------ DATA TO PROCESS ------
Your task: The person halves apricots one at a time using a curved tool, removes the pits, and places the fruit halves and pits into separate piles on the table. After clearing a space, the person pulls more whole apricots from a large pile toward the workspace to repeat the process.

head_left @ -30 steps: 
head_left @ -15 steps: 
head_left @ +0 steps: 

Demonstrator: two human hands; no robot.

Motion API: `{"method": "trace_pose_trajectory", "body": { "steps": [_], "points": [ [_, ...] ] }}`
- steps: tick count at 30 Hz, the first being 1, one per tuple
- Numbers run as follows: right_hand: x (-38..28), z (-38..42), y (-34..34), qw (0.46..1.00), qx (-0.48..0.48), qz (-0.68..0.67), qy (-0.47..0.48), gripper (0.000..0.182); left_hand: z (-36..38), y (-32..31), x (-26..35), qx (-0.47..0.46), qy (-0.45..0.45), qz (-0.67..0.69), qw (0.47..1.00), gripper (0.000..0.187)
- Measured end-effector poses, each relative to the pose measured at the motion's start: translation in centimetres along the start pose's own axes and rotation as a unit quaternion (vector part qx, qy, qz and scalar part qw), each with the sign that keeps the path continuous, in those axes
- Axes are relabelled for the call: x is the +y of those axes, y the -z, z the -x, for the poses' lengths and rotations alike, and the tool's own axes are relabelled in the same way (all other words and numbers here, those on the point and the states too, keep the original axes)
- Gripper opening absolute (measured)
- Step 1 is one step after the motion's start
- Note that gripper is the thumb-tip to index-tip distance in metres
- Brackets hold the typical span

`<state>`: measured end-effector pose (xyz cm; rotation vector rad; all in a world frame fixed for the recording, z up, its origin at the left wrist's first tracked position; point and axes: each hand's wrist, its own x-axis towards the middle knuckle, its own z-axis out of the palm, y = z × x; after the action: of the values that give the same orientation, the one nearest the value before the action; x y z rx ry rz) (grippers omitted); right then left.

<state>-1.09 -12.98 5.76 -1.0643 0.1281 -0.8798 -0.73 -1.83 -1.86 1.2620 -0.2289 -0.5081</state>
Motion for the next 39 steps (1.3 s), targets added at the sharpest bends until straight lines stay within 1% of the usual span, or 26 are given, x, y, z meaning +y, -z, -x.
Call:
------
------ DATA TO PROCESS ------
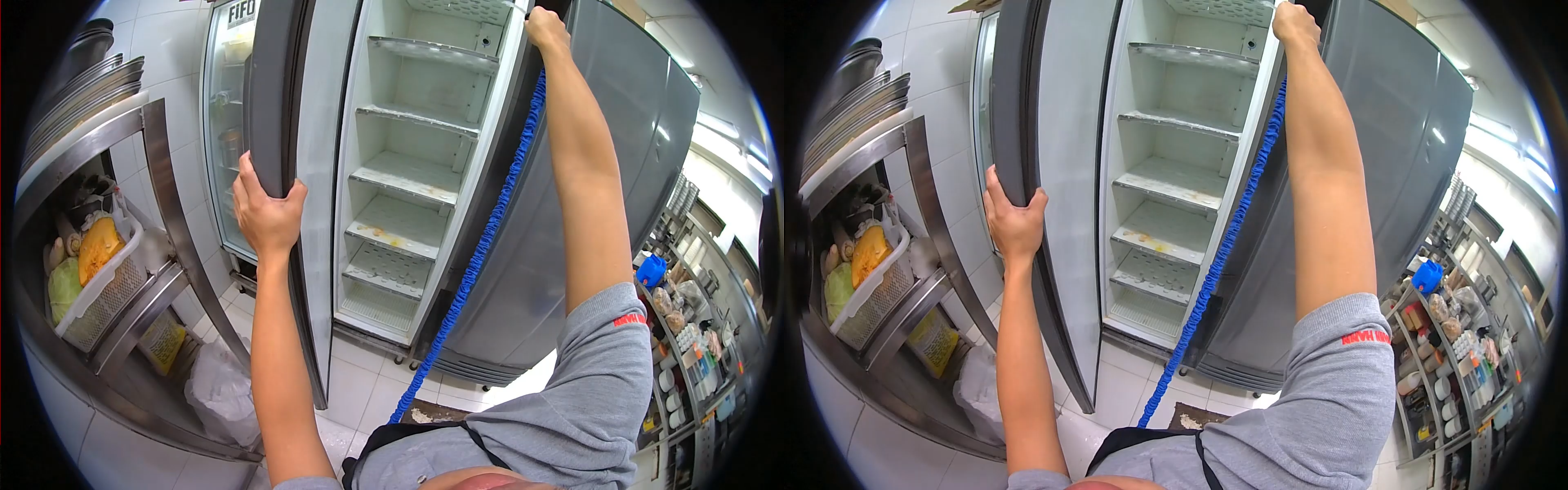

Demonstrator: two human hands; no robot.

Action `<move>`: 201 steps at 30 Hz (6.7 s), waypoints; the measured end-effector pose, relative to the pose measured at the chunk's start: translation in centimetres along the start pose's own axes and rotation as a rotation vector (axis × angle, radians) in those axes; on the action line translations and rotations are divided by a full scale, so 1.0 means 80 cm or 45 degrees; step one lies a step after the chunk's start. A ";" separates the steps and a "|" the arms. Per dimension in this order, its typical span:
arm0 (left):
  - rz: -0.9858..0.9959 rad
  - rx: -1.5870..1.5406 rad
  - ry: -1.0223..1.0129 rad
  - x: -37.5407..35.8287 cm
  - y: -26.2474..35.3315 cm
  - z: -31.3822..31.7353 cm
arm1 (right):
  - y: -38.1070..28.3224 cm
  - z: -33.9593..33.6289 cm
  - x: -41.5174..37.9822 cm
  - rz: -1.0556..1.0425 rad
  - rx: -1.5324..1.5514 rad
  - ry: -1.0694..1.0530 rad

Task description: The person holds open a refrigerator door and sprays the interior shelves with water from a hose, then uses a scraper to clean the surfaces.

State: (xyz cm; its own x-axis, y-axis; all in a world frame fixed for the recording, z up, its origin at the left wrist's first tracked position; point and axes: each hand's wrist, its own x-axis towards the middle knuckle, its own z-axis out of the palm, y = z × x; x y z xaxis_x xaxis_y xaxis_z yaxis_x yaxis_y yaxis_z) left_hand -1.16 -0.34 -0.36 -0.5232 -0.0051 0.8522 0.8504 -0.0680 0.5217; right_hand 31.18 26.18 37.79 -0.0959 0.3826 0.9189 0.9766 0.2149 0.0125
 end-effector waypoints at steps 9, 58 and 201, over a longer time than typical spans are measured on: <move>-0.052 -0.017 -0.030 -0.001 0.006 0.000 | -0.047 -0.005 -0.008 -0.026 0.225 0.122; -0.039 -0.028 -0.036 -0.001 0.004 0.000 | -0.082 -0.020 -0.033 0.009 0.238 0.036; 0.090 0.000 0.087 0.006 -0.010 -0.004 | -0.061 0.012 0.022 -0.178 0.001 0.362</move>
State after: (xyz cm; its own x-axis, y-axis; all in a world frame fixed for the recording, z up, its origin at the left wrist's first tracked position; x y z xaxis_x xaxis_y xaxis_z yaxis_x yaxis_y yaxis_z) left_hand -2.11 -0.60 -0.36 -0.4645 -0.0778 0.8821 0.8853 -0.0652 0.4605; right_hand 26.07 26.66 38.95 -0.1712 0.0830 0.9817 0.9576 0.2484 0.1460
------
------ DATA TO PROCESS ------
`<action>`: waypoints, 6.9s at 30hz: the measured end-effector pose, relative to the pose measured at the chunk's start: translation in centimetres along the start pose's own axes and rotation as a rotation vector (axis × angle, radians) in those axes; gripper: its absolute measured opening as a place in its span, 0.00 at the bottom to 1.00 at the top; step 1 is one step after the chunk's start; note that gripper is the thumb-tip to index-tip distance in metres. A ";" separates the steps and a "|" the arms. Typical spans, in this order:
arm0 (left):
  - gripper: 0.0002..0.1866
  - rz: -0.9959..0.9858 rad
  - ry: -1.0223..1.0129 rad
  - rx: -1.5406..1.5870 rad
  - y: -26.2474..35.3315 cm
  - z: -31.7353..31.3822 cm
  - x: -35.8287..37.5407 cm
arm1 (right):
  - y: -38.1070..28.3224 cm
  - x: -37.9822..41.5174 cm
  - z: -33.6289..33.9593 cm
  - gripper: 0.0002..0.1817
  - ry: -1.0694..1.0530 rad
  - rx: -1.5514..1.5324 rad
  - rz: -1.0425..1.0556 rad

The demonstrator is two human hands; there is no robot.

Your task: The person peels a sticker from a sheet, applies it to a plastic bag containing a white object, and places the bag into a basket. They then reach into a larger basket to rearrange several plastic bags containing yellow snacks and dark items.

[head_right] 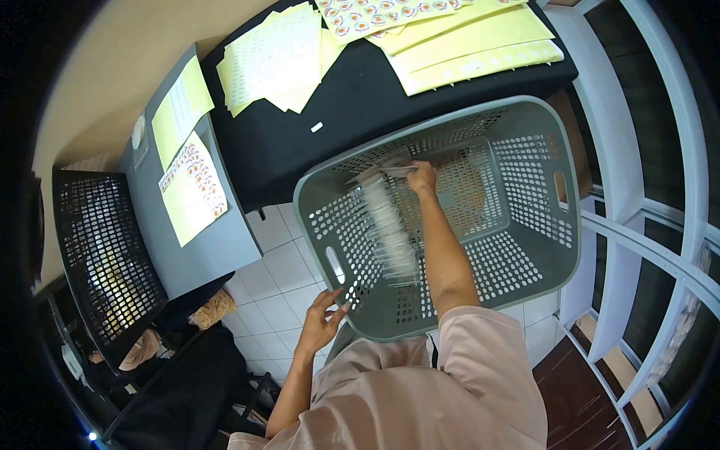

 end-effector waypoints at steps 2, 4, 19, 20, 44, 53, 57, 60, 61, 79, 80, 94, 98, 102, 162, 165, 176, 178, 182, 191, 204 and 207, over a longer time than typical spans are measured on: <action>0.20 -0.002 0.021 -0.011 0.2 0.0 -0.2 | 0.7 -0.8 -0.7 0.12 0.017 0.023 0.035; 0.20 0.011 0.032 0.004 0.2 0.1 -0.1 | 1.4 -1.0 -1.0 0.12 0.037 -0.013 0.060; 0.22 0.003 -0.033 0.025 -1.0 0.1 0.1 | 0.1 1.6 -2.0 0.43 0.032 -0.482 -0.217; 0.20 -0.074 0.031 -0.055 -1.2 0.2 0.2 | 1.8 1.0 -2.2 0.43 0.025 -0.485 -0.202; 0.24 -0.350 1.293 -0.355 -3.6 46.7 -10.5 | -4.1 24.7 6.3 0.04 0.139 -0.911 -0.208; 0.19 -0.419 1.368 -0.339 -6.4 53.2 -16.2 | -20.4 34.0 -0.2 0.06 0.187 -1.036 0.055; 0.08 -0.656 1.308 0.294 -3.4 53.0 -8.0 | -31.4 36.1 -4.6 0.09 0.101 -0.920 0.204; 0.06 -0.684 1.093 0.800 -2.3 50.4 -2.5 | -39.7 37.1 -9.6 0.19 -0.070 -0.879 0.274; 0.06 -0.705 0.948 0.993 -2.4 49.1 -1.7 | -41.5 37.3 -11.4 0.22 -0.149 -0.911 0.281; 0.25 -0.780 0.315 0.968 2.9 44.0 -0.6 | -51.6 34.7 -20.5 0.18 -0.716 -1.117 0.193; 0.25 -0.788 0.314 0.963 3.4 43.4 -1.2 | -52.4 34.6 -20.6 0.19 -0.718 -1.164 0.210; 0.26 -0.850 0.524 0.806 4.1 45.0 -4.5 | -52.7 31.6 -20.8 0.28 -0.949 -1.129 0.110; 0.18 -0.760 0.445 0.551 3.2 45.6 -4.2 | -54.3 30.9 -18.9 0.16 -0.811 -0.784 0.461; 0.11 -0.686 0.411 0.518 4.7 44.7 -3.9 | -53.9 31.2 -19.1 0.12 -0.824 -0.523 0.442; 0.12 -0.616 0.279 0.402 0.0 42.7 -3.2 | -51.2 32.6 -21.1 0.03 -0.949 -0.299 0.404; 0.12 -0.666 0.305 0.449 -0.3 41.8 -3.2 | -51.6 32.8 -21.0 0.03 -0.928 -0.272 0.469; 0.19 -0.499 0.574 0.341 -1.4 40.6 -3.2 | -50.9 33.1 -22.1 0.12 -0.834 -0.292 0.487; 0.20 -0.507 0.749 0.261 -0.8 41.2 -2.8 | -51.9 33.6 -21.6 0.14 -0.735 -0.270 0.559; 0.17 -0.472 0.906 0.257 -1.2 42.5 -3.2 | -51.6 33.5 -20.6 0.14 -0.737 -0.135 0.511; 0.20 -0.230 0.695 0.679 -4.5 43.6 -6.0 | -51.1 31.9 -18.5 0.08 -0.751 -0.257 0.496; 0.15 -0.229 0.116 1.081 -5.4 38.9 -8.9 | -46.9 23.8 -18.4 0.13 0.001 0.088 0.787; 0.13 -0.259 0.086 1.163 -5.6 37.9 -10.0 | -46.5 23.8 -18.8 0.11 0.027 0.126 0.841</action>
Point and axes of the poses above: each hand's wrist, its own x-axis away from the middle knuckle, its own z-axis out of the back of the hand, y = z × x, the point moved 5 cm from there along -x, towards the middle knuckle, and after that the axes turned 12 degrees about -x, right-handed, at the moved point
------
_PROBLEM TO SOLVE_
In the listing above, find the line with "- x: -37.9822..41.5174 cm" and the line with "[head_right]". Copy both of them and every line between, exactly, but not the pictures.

_EXPECTED ANSWER_
  - x: -37.9822..41.5174 cm
  - z: -33.6289..33.9593 cm
  - gripper: 0.0002..0.1817
  - ry: -1.0694..1.0530 rad
  - rx: -1.5514..1.5324 rad
  - rz: -1.0425..1.0556 rad

The demonstrator is two human hands; there is no robot.

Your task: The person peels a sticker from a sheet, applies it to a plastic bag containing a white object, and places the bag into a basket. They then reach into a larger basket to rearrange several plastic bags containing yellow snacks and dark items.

[head_right] 

This output has been written out in full.